交通事故にあった場合に請求できるお金(損害賠償)は、積極損害・消極損害・慰謝料の3つに分けられます。交通事故で被った精神的苦痛を損害とする賠償は、慰謝料として請求することができます。交通事故の慰謝料は、原則として人について生じた損害(人損)についてのみ認められ、車の損壊などの財産的な損害(物損)については請求できません。

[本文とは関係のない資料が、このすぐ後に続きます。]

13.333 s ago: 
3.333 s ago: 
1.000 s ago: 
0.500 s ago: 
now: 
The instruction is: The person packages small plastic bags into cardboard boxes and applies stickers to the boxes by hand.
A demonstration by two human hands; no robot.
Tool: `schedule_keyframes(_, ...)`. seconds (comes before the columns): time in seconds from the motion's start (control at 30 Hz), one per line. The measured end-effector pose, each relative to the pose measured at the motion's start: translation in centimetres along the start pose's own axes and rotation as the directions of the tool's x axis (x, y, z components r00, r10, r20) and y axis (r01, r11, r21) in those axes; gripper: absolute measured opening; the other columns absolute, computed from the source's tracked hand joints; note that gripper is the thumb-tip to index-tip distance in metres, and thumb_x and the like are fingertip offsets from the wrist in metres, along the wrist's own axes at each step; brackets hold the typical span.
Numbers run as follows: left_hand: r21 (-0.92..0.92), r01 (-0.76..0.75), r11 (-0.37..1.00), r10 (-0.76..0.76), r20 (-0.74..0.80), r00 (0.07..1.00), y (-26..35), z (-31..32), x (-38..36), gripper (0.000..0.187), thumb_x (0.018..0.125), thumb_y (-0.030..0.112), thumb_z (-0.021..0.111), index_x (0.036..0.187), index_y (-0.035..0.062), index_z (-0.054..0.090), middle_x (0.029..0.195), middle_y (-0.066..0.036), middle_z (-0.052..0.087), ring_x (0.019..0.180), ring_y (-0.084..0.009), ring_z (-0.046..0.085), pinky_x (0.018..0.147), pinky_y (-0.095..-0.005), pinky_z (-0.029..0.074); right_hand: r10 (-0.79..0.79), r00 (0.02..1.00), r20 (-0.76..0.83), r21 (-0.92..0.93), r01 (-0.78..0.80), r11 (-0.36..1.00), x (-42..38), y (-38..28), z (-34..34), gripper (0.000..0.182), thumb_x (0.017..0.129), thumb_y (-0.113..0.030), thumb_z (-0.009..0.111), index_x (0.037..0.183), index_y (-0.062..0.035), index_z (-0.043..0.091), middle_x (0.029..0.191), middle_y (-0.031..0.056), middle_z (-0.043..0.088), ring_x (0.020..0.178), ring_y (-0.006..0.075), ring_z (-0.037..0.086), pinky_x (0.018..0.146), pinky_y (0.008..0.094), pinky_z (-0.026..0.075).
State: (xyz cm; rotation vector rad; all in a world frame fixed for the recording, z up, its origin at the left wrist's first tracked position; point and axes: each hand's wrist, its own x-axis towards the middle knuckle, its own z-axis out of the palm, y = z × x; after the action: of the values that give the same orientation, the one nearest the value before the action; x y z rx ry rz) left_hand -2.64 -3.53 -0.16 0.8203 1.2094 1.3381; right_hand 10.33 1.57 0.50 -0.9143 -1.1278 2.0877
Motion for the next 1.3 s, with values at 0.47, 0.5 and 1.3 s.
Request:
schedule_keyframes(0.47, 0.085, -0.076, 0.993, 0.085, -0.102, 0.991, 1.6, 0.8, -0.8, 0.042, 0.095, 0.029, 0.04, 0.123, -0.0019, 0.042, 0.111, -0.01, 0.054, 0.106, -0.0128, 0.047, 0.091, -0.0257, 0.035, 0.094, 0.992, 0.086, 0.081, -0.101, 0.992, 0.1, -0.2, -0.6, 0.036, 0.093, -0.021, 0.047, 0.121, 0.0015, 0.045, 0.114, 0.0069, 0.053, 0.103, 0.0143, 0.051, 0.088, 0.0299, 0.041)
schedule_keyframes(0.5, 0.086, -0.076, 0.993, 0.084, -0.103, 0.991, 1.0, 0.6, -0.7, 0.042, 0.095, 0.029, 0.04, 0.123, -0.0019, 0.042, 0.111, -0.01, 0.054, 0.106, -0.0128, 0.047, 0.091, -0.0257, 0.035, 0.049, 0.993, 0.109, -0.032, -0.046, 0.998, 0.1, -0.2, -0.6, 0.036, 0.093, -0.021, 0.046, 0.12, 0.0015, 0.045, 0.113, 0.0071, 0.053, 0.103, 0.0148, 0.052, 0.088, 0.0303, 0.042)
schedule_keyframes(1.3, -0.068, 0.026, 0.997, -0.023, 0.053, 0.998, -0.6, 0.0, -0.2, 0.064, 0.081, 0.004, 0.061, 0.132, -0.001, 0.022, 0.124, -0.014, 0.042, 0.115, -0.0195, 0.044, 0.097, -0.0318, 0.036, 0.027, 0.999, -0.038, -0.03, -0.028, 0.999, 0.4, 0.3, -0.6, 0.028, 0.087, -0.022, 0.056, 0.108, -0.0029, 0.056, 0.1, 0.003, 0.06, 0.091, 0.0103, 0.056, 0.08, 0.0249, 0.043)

交通事故で請求できる慰謝料の内容は、具体的には以下のようなものがあります。
入通院慰謝料
交通事故で怪我などを負い、入院・通院したことによる精神的苦痛に対する損害賠償のことをいいます。入院・通院期間をもとに、裁判所が定める表(通称「赤い本」)を基準に決められます。仕事の都合で早く退院した場合や、重度意識障害や臓器損傷など怪我の程度や治療経過が重い場合に増額されるなど、個別の事情が考慮される場合もあります。
後遺障害慰謝料
交通事故が原因で後遺障害が残ったことによる精神的苦痛に対する損害賠償のことをいいます。「赤い本」を基準に、第1級の2800万円から第14級の110万円まで定められています。後遺症が14級以下の場合の慰謝料は0円になりますが、状況に応じた慰謝料が認められたり、顔に酷い怪我を負った場合に高い基準の慰謝料額が認められる場合もあります。
死亡による慰謝料
交通事故で、被害者本人が死亡させられたことによる精神的苦痛に対する損害賠償のことをいいます。実務上、死亡した本人の慰謝料を、遺族が相続するという形になります。また、近親者慰謝料として近親者独自の慰謝料も認められます。
近親者の慰謝料
交通事故の被害者が死亡した場合に加え、重度の後遺障害の場合にも「死亡に比肩するような精神的苦痛を受けた場合」に限り、被害者本人の後遺障害慰謝料とは別に近親者の慰謝料が認められます。相場としては50万円から数百万円で、個別の事情を考慮して決められます。
交通事故に関する慰謝料は、交通事故件数が多く迅速処理の必要があることや、被害者間の公平を図る必要があることから、実務上は一定の基準に従って計算されています。